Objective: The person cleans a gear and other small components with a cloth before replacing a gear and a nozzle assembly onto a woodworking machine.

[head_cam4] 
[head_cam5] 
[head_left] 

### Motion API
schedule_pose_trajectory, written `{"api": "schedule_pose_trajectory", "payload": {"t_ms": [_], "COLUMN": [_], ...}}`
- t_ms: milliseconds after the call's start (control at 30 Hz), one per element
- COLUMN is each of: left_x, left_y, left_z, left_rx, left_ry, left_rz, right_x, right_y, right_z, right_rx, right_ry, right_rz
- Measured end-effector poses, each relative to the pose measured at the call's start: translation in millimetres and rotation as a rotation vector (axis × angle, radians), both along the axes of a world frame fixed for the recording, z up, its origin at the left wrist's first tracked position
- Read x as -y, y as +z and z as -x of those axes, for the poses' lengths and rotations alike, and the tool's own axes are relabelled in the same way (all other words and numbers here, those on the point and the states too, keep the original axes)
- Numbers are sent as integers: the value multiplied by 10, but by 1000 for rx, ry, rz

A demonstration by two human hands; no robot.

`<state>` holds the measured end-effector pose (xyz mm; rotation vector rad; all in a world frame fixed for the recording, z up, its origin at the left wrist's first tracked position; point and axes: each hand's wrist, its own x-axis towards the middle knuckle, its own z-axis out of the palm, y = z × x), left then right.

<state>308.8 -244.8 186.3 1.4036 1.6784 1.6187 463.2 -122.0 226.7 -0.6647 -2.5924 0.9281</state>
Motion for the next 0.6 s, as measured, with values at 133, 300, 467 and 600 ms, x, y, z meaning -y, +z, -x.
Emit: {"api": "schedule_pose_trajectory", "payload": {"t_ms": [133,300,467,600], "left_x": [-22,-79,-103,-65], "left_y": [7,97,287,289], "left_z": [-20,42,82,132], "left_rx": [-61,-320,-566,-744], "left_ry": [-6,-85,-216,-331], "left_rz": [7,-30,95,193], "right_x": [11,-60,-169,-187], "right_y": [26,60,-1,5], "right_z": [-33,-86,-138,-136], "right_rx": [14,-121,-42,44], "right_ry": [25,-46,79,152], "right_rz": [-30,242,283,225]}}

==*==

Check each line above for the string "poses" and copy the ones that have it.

- Measured end-effector poses, each relative to the pose measured at the call's start: translation in millimetres and rotation as a rotation vector (axis × angle, radians), both along the axes of a world frame fixed for the recording, z up, its origin at the left wrist's first tracked position
- Read x as -y, y as +z and z as -x of those axes, for the poses' lengths and rotations alike, and the tool's own axes are relabelled in the same way (all other words and numbers here, those on the point and the states too, keep the original axes)

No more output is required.